McDermott Will & Emery
The US Court of Appeals, First Circuit, vacated a pre-injunction. The court explained that the district judge should have immediately issued a statutory stop of the proceeding pursuant to 28 U.S.C. SS 1659(a), because a case pending at the International Trade Commission also involved the same parties and issues. Vicor Corp. v. FII USA Inc., Case No. 24-1620 (1st Cir. Mar. 6, 2025) (Gelpi, Thompson, Rikelman, JJ. Vicor filed a SS337 complaint against Foxconn with the Commission asserting power converter modules patents, while simultaneously suing Foxconn in a Texas District Court for patent infringement. According to SS 1659 a federal district judge must stay proceedings between the parties in a civil case if the complaint filed by the party is the same as the one in the Commission action. Foxconn was able to secure a stay in Texas litigation under SS1659.
Foxconn subsequently initiated arbitration in China with the China International Economic and Trade Arbitration Commission, claiming Vicor had agreed that such arbitration was required by the terms of their order. The Commission’s administrative law judge denied Foxconn’s request to terminate the SS 337 case, finding that Foxconn had waived that defense by failing to timely raise an arbitration defense.[as those]Vicor then sued Foxconn in a Massachusetts district court, disputing any arbitration agreement. The district court issued a TRO and then a preliminary injunction to block the CIETAC arbitral proceedings. Foxconn requested a SS1659 stay in the Massachusetts litigation and sought to vacate TRO. The district court allowed a stay, but rejected the motion to revoke the TRO. The court cited the All Writs Act which states that federal courts can “issue all writs appropriate or necessary in aid of their respective authorities” as a justification for injunctive relief. Foxconn appealed.

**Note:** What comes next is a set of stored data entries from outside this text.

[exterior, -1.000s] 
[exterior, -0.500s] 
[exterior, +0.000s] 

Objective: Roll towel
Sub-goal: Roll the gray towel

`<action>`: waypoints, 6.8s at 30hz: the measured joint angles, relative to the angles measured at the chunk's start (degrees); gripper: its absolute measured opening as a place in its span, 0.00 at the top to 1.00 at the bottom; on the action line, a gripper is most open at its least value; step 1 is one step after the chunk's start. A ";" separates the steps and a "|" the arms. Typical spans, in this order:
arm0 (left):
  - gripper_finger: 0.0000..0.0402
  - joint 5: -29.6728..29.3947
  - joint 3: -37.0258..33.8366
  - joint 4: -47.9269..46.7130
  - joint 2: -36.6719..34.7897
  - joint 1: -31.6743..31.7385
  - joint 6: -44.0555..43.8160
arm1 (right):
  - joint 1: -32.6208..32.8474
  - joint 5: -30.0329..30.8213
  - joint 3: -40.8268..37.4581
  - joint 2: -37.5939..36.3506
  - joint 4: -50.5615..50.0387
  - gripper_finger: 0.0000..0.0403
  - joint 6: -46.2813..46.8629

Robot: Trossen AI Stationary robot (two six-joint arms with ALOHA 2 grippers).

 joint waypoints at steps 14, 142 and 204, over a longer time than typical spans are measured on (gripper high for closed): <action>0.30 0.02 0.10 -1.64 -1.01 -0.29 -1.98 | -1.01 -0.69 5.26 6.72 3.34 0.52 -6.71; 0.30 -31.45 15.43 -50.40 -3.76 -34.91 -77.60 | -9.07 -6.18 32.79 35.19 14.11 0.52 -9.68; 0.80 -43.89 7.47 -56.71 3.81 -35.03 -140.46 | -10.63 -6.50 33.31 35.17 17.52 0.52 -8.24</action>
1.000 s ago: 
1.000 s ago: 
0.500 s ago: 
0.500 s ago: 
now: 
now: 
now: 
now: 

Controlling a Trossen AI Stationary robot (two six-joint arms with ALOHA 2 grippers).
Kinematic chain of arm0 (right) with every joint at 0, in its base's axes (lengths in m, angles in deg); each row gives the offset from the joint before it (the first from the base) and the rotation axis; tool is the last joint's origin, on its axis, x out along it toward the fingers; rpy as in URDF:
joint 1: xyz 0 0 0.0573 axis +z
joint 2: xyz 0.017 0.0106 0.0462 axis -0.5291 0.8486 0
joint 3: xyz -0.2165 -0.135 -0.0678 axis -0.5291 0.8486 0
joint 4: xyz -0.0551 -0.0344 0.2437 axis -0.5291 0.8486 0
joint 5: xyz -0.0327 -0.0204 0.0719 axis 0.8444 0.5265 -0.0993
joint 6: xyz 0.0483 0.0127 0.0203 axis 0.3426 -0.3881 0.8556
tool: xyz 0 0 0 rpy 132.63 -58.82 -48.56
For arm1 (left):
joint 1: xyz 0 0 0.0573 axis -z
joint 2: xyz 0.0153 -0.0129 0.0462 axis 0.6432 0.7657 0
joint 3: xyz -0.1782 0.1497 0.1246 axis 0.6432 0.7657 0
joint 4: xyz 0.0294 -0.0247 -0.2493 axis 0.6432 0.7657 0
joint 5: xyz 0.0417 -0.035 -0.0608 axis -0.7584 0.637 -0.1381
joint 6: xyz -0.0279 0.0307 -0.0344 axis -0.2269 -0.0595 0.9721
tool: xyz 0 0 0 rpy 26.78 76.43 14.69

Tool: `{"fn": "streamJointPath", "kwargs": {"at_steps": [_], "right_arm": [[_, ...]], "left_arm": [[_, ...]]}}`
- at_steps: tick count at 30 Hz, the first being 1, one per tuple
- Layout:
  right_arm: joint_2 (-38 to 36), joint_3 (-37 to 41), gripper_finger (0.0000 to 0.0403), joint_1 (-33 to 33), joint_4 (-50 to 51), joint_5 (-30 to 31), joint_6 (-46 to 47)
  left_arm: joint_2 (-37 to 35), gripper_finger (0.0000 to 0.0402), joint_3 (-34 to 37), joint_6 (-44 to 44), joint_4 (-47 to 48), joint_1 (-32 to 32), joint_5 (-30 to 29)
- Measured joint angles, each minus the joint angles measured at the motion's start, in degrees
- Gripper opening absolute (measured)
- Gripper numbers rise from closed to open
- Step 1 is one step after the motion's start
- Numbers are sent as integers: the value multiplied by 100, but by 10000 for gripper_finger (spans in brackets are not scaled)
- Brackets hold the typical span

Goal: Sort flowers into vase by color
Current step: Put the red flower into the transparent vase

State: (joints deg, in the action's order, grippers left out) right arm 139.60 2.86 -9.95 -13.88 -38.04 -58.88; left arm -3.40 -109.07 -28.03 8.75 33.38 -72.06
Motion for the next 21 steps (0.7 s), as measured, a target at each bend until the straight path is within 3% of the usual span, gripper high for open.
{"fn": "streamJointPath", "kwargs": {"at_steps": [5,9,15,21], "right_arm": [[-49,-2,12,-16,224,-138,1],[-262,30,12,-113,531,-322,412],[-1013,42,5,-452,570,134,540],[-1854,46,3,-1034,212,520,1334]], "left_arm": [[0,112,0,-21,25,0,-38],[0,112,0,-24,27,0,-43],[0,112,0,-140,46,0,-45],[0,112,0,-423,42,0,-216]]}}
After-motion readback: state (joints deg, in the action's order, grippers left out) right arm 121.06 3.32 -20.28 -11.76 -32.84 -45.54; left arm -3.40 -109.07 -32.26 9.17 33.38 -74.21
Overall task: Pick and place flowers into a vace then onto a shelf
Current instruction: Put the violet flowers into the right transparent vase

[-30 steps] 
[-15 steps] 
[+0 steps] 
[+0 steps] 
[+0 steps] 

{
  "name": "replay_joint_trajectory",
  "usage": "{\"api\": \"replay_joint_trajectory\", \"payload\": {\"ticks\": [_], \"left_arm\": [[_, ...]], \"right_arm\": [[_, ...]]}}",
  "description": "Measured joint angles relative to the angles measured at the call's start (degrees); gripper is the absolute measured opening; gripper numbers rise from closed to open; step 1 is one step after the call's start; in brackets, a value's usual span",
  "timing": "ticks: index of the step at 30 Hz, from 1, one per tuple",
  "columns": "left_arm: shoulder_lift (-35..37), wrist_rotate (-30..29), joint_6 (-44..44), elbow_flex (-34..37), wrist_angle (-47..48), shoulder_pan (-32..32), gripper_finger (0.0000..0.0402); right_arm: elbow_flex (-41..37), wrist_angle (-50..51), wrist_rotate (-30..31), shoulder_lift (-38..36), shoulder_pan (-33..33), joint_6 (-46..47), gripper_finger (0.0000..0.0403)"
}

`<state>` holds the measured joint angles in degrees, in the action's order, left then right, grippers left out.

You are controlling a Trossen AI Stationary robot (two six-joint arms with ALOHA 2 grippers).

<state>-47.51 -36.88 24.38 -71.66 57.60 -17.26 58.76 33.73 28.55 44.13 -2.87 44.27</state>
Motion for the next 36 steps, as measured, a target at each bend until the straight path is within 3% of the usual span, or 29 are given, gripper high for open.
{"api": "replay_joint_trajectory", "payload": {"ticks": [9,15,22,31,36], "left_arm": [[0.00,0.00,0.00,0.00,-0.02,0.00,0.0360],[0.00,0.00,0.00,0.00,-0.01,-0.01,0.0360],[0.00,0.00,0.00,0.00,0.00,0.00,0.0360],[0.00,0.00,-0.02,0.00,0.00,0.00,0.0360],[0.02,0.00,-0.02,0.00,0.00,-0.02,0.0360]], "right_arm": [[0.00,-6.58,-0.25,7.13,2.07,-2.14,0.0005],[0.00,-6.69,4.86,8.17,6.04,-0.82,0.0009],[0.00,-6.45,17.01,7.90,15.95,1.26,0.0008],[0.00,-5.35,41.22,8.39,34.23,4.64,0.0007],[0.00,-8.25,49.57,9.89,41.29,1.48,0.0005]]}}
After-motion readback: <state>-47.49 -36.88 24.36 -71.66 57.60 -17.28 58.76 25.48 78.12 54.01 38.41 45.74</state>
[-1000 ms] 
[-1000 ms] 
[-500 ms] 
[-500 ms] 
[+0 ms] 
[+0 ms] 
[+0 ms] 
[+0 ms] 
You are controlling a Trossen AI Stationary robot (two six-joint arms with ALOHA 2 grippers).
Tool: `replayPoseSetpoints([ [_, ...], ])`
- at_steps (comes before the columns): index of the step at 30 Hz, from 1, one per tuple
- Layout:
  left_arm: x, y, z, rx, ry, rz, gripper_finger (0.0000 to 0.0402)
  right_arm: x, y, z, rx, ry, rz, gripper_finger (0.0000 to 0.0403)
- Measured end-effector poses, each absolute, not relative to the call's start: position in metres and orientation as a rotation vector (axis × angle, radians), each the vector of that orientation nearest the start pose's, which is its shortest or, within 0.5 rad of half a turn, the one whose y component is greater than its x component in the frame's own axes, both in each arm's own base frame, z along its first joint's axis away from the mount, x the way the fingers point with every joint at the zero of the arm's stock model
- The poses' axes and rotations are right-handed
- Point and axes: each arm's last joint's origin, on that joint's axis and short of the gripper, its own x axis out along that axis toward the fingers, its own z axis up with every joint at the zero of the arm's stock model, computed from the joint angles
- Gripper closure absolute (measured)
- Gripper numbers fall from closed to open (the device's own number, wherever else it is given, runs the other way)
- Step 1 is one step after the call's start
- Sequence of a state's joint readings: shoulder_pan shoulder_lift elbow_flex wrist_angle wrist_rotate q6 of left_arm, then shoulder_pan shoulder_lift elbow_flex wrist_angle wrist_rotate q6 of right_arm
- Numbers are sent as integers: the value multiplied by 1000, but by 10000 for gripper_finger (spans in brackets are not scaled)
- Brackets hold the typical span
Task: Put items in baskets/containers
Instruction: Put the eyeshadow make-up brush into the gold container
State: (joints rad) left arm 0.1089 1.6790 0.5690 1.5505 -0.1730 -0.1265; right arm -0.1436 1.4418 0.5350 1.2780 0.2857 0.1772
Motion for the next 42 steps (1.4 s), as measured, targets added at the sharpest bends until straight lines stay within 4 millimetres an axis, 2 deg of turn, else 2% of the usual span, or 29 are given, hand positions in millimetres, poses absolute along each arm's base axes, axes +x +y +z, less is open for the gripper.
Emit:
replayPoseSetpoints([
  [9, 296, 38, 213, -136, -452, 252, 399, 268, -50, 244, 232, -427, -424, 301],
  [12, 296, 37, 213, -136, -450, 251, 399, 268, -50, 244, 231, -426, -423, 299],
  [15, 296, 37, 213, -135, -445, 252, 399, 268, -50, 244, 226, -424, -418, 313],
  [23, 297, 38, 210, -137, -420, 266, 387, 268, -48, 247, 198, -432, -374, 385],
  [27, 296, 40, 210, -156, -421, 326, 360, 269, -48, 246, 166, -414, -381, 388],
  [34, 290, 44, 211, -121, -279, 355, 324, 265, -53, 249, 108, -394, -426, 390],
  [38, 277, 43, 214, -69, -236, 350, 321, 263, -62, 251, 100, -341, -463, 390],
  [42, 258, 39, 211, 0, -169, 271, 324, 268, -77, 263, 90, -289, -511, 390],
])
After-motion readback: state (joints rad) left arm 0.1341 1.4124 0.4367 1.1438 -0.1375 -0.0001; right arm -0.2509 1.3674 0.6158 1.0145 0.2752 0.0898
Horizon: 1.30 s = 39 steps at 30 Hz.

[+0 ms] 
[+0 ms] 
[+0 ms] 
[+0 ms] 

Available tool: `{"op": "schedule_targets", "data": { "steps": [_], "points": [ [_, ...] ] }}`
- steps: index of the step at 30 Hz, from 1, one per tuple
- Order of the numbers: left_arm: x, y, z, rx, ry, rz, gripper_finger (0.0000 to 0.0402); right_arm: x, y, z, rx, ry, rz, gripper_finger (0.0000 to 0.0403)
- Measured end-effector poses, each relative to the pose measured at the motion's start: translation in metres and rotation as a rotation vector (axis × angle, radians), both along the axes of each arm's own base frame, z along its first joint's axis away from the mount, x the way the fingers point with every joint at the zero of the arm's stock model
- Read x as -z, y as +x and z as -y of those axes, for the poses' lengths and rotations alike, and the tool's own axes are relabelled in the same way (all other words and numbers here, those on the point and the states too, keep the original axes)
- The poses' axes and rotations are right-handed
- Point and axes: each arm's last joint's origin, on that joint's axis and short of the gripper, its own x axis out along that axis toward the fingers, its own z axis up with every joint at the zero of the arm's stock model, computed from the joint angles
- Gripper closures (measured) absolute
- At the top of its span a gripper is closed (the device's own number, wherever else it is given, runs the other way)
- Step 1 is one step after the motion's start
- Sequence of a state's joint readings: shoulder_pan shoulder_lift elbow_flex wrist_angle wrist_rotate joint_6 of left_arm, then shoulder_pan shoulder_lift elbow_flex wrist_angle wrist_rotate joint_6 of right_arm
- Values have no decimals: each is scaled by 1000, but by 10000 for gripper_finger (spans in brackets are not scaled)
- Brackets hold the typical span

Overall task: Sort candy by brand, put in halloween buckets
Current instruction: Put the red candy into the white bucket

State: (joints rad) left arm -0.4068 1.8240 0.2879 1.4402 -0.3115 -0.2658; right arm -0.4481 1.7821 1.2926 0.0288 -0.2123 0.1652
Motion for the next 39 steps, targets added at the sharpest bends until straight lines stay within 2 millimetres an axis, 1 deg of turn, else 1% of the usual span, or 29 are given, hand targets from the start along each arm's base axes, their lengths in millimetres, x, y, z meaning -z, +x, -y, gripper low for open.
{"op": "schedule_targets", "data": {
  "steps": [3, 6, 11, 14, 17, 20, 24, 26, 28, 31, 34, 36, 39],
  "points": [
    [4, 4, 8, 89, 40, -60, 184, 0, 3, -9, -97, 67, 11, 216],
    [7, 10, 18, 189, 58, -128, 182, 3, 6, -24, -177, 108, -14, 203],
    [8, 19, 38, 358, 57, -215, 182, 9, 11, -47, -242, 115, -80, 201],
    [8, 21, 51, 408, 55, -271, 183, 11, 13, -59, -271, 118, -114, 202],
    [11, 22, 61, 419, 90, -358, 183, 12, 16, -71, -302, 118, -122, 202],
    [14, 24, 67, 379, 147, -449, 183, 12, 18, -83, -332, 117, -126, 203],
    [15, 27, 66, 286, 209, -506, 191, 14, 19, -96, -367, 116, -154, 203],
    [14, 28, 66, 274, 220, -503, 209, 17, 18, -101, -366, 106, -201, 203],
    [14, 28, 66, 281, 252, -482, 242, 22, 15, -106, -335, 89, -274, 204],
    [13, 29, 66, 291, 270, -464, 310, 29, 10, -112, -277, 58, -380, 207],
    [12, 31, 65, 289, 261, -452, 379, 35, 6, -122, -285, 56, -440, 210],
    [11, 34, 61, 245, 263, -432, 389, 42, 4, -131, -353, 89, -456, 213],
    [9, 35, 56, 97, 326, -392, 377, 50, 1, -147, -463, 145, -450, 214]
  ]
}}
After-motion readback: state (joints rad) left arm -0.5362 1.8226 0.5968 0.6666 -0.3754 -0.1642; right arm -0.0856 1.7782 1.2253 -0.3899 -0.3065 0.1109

The First Circuit found that SS 1659 was applicable in the Massachusetts litigation, and that the plain text of the statute required an immediate stay at Foxconn’s demand without granting Vicor a preliminarily injunction. The primary issue before the First Circuit was whether Vicor’s claims against Foxconn at the Commission involved the same issues as those in the Massachusetts litigation.
Reviewing the text of SS 1659, the First Circuit determined that Vicor’s district court claims in the Massachusetts litigation encompassed the same issues as those raised in the SS 337 proceeding. Vicor filed a lawsuit in Massachusetts under the Federal Arbitration Act, seeking to enjoin CIETAC arbitration. It also sought relief under Declaratory judgment Act for a ruling stating that Vicor wasn’t bound by the arbitration clauses of the purchase order agreement with Foxconn. Vicor’s claim that it did not agree to the terms of the purchase order was central to both proceedings. The First Circuit determined that Foxconn needed an immediate stay under SS1659 because this issue was common in both the SS337 proceedings and the Massachusetts litigation. Vicor argued the Massachusetts litigation was not identical to the SS337 investigation or Texas litigation because it did not involve the exact same patent infringement allegations. Vicor also argued SS 1659 is inherently ambiguous, because SS 337 proceedings include elements (such the existence of a local industry) that district-court patent infringement claims don’t. Foxconn countered by arguing that SS 1659 plain text recitations of “the same matters” do not require a complete overlap, but a substantial identification of issues between the proceedings. The First Circuit agreed with Foxconn, interpreting SS 1659’s language as clear and unambiguous.
Vicor further argued that ambiguity required examination of the legislative history. The First Circuit, despite finding the statute to be clear, reviewed the legislative history and confirmed that the purpose of SS 1659 was to prevent duplicate litigation at both the Commission and district courts. The First Circuit also disagreed that the district court granted the preliminary injunction because the All Writs Act can’t override specific congressional enactments.